BCG’s Workforce Research
BCG’s research with 3,000 knowledge workers revealed how agentic AI is moving beyond prompt-response interactions into full collaboration, fundamentally reshaping how people plan, decide, and execute work across finance, healthcare, and industrial sectors.
Key Takeaways for Enterprise Leaders
1. The Production Imperative
The message was clear: 2025 is the year to move from AI pilots to production deployments. Companies still stuck in proof-of-concept mode risk falling behind competitors who are already scaling autonomous systems.
2. Infrastructure Investment is Non-Negotiable
Successful agentic AI requires purpose-built infrastructure for observability, security, and multi-agent coordination. Half-measures won’t suffice for production-grade autonomous systems.
3. Architectural Transformation is Mandatory
Traditional enterprise architectures aren’t designed for autonomous agents. Organizations need to fundamentally rethink their technical infrastructure and governance models.
4. Trust and Safety are Paramount
With AI systems making autonomous decisions, trust becomes paramount. Enterprises must implement robust testing, monitoring, and safety mechanisms from day one.
5. Workforce Evolution Strategy is Essential
Agentic AI isn’t just changing technology—it’s reshaping roles, responsibilities, and organizational structures. The most critical skill in an AI-driven world is agency—the drive to identify problems and act independently.
Innovation Showcase: The Next Generation
The Innovation Showcase featured seven companies to present their generative AI products which includes CTGT’s AI risk management platform, Catio’s AI-powered tech stack optimization, and Solo.io’s cloud-native application networking solutions with their new kagent framework for building AI agents in Kubernetes.
Looking Ahead: The Autonomous Enterprise Economy
The conference painted a picture of an approaching “$1 trillion post-SaaS economy” where autonomous agents don’t just augment human work but they fundamentally reimagine what enterprise software can be. The companies presenting weren’t talking about future possibilities, they’re deploying these systems today, achieving measurable ROI, and scaling across their organizations.
The Speed Advantage
As Windsurf’s Mohan noted, “If we don’t innovate and do crazy things, we’re going to die,” emphasizing the startup’s need to push boundaries. The company organizes into lean squads of three or four engineers, each focused on testing narrow product hypotheses, allowing rapid iteration in a space where foundational AI models and user needs evolve at breakneck speed.
The Competitive Imperative
As industry analysis shows, leading financial institutions like JPMorgan Chase and Capital One are dominating the AI arms race through significant talent acquisition and infrastructure investments. As these AI leaders continue deploying at scale, they’re gaining competitive advantages that will become increasingly difficult to match.
The Bottom Line
The conference made clear that the question isn’t whether agentic AI will transform enterprises, but how quickly organizations can adapt their infrastructure, processes, and culture to harness its potential. Those who move decisively in 2025 will likely define the competitive landscape for the next decade.

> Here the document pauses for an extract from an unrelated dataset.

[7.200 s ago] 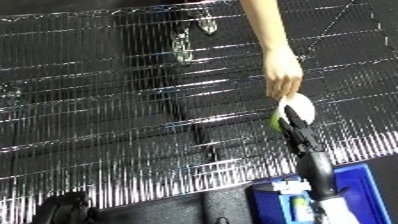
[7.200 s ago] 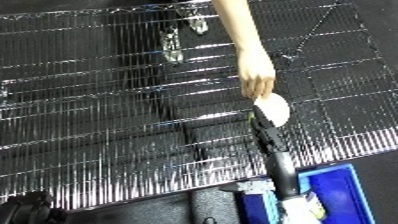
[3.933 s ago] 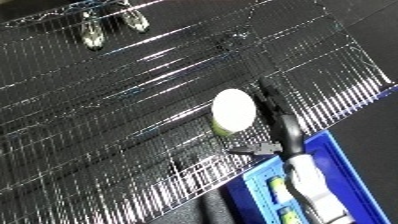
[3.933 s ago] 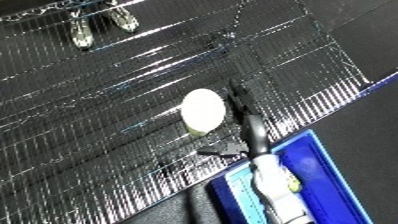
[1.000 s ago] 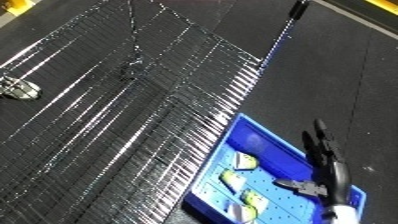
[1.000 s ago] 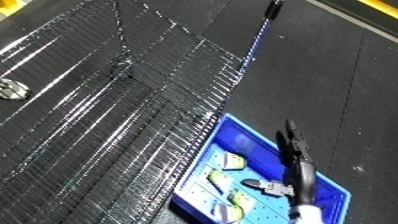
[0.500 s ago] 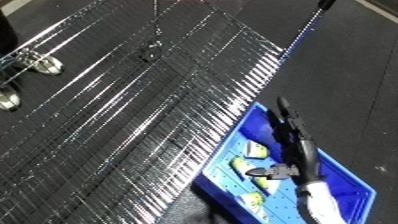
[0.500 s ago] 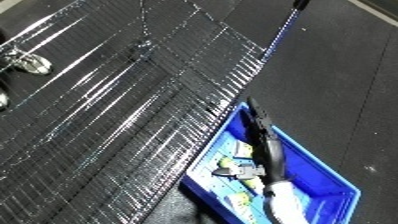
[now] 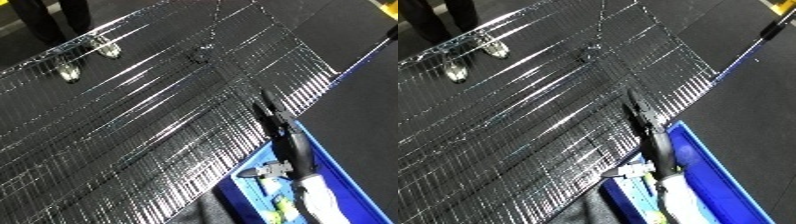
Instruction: Pick up the object and place it into the box
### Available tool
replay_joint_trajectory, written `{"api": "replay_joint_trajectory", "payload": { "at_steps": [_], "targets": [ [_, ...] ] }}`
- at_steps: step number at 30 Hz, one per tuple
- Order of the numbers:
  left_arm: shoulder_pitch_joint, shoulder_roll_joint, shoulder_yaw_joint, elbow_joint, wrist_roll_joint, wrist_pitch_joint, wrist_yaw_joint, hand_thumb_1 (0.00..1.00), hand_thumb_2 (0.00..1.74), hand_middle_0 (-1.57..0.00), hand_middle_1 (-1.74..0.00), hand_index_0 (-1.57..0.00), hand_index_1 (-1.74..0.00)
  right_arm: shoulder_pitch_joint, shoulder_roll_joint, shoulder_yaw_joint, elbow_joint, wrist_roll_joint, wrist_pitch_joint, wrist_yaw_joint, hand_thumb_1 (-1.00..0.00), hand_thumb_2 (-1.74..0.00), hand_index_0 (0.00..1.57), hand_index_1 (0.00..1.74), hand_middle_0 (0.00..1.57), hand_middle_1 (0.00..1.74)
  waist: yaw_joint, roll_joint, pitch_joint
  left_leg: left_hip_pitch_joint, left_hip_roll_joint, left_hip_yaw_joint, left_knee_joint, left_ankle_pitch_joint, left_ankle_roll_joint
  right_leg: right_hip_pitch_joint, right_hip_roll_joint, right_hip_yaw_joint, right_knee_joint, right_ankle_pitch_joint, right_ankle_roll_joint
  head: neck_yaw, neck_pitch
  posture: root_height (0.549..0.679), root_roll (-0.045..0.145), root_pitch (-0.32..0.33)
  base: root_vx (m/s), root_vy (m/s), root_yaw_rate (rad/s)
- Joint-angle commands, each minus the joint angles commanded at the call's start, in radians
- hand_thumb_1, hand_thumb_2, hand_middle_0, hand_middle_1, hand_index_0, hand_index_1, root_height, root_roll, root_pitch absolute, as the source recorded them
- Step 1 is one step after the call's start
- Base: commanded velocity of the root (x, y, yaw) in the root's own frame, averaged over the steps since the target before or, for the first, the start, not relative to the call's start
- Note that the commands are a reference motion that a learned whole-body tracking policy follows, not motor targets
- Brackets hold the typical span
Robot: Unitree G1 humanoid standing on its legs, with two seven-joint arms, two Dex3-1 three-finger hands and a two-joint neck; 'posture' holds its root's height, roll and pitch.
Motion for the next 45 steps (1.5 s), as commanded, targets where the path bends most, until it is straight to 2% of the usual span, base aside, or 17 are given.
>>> {"api": "replay_joint_trajectory", "payload": {
  "at_steps": [5,9,14,19,26,33,45],
  "targets": [
    [-0.003,0.014,0.01,0.008,0.007,0.023,-0.002,1.0,1.74,-1.57,-1.74,-1.57,-1.74,-0.024,0.018,0.019,0.008,0.004,0.033,0.0,0.0,0.0,0.0,0.0,0.0,0.0,0.033,-0.024,0.01,-0.02,0.004,-0.025,0.016,0.012,-0.0014,0.004,0.0096,-0.015,0.022,-0.004,-0.0062,-0.083,-0.022,0.667,0.052,-0.097,0.045,-0.061,0.171],
    [-0.002,0.019,0.016,0.01,0.012,0.027,-0.005,1.0,1.74,-1.57,-1.74,-1.57,-1.74,-0.019,0.03,0.025,0.012,0.009,0.034,-0.008,0.0,0.0,0.0,0.0,0.0,0.0,0.046,-0.032,0.014,-0.029,0.005,-0.035,0.018,0.018,-0.0008,0.004,0.0142,-0.021,0.032,-0.007,-0.0072,-0.124,-0.019,0.667,0.047,-0.098,0.029,-0.046,0.155],
    [0.0,0.028,0.028,0.002,0.018,0.018,-0.007,1.0,1.74,-1.57,-1.74,-1.57,-1.74,-0.001,0.047,0.035,0.021,0.013,0.015,-0.027,0.0,0.0,0.0,0.0,0.0,0.0,0.064,-0.043,0.018,-0.046,0.004,-0.047,0.025,0.026,0.0028,-0.002,0.021,-0.032,0.047,-0.011,-0.008,-0.177,-0.018,0.665,0.042,-0.098,0.026,-0.042,0.127],
    [0.009,0.038,0.037,-0.02,0.025,0.025,-0.012,1.0,1.74,-1.57,-1.74,-1.57,-1.74,0.02,0.07,0.045,0.031,0.02,-0.015,-0.051,0.0,0.0,0.0,0.0,0.0,0.0,0.077,-0.051,0.024,-0.062,-0.001,-0.051,0.039,0.026,0.007,-0.009,0.0266,-0.044,0.058,-0.011,-0.0068,-0.213,-0.001,0.665,0.037,-0.099,0.02,-0.051,0.083],
    [0.015,0.053,0.039,-0.041,0.031,0.042,-0.025,1.0,1.74,-1.57,-1.74,-1.57,-1.74,0.031,0.074,0.056,0.037,0.006,-0.038,-0.072,0.0,0.0,0.0,0.0,0.0,0.0,0.083,-0.059,0.033,-0.077,-0.003,-0.056,0.059,0.021,0.0098,-0.019,0.0264,-0.047,0.073,-0.012,-0.0031,-0.225,0.032,0.663,0.035,-0.099,0.018,-0.028,0.006],
    [0.02,0.06,0.046,-0.051,0.028,0.051,-0.027,1.0,1.74,-1.57,-1.74,-1.57,-1.74,0.032,0.069,0.063,0.041,0.001,-0.042,-0.074,0.0,0.0,0.0,0.0,0.0,0.0,0.087,-0.06,0.037,-0.083,-0.003,-0.057,0.061,0.022,0.0103,-0.024,0.0236,-0.048,0.077,-0.014,-0.0001,-0.231,0.036,0.663,0.035,-0.097,0.007,-0.01,0.001],
    [0.033,0.059,0.056,-0.058,0.03,0.061,-0.031,1.0,1.74,-1.57,-1.74,-1.57,-1.74,0.033,0.066,0.077,0.051,-0.028,-0.034,-0.076,0.0,0.0,0.0,0.0,0.0,0.0,0.096,-0.065,0.039,-0.092,-0.002,-0.063,0.07,0.022,0.008,-0.028,0.0231,-0.054,0.092,-0.021,-0.001,-0.24,0.023,0.662,0.036,-0.096,0.001,-0.008,0.015]
  ]
}}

As the conference theme emphasized: “AI hype is cheap. Execution is rare.” VB Transform showcased organizations that have moved beyond the hype to real, measurable business impact through agentic AI systems. The transformation from experimental AI to production-ready autonomous agents isn’t a future prediction—it’s the current reality for industry leaders who are already reaping the benefits of this technological revolution.